Nutritionists, bloggers, parents, and citizen advocacy groups are up in arms that the Academy of Nutrition and Dietetics (AND) Foundation has allowed Kraft Singles to slap its “Kids Eat Right” label on Kraft’s processed cheese.
The uproar is happening because so many healthy food advocates scoff at the notion that Kraft Singles are good for kids. According to the U.S. Food and Drug Administration, the Singles are not actually cheese because they’re not made with at least 51 percent real cheese. Kraft itself describes the product as a “pasteurized prepared cheese product.”
Said Michael Jacobson, the executive director of the Center for Science in the Public Interest, “It’s a shame that the national professional association of dietitians would rent its good name to Kraft to promote sales of a mediocre product.
“One little slice of the ‘cheese product’ has as much as three grams of saturated fat and a chunk of sodium, which is why last month the Dietary Guidelines Advisory Committee recommended consuming less cheese.”
AND said in a press release that it is trying to “raise awareness that the diets of America’s kids are lacking in three important components – dairy, calcium and vitamin D.” AND also says that allowing Kraft to use the label does not constitute any endorsement or nutritional seal of approval by the Academy or its new campaign.
Whether or not it was meant as an endorsement, the label sends a confusing message to kids and parents who are wishing to shop for healthy foods.
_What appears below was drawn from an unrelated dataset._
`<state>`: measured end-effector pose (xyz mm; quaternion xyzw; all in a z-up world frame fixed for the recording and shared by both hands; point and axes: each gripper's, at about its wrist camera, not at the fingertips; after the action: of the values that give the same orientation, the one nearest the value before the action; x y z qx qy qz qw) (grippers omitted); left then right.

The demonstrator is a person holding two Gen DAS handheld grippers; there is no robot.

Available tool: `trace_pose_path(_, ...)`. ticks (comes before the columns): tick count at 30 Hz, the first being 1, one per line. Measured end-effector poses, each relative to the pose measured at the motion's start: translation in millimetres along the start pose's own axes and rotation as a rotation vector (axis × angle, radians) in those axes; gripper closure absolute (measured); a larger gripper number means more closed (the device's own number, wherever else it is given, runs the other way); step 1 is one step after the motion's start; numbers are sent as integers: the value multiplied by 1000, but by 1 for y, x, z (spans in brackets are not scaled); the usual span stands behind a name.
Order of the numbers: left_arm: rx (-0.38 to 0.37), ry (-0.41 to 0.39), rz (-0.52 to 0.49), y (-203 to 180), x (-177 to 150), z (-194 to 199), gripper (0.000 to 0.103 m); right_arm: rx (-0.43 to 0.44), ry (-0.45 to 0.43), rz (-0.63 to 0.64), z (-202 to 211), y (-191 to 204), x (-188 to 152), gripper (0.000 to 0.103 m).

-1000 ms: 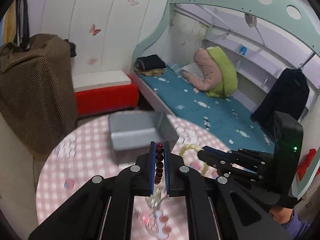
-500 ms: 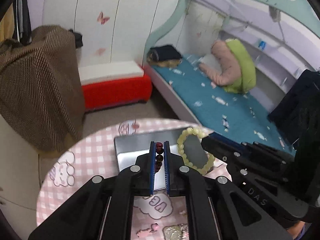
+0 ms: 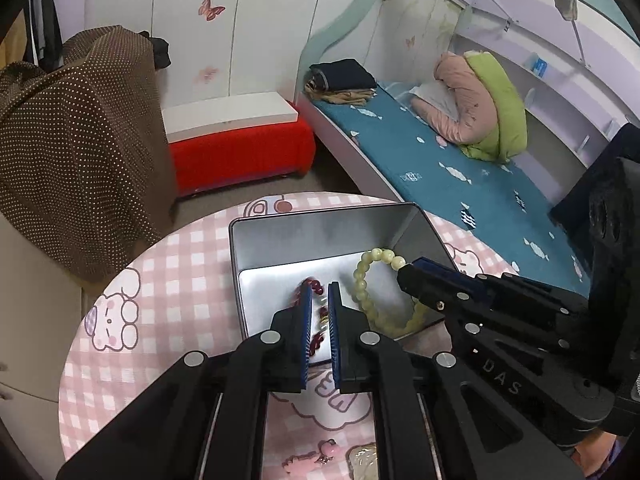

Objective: Organize jewelry
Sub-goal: 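Carry both bracelets into the grey tin and open both tools to release, then move both tools back over the remaining charms on the table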

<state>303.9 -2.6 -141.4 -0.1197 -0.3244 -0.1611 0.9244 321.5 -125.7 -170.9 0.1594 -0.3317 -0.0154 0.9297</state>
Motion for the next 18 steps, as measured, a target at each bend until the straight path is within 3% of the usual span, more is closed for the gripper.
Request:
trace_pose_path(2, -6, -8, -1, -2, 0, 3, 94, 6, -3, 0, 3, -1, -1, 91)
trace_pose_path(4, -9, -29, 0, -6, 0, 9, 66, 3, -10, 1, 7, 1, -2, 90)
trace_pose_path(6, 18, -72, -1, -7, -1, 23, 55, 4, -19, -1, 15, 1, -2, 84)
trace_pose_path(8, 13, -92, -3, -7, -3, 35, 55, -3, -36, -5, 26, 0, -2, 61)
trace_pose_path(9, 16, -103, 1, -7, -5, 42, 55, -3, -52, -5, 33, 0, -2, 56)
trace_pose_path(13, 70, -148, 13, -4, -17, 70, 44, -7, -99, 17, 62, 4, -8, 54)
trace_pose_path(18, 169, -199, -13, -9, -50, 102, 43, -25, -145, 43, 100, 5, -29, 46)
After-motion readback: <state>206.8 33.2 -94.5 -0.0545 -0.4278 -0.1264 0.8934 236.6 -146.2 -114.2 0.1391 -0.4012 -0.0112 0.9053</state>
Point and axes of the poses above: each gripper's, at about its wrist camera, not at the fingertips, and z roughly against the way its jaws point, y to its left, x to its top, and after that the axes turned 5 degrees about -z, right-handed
Several nutrition advocates have conjectured that Kraft is paying AND to use the seal. If that is the case, said Allison Duffek Bradfield, a registered dietitian at the Duke Raleigh Hospital, on the Dietitians for Professional Integrity Facebook page, “They have put the health of our children in jeopardy for money. I am embarrassed to be a part of this organization which clearly has lost its priorities.”
Real cheese is made from milk, plus enzymes to help it coagulate, and herbs, spices and perhaps vinegar or lemon juice. The ingredients in Kraft Singles include gelatin, protein concentrate, water, sodium citrate, sodium phosphate and salt, as well as various added vitamins and calcium, in addition to milk.
“I am really shocked that this would be the first thing that the academy would choose to endorse,” Casey Hinds told the New York Times. Hinds has two kids and is a strong advocate for improving the nutritional quality of foods that children eat through her blog, USHealthyKids.org.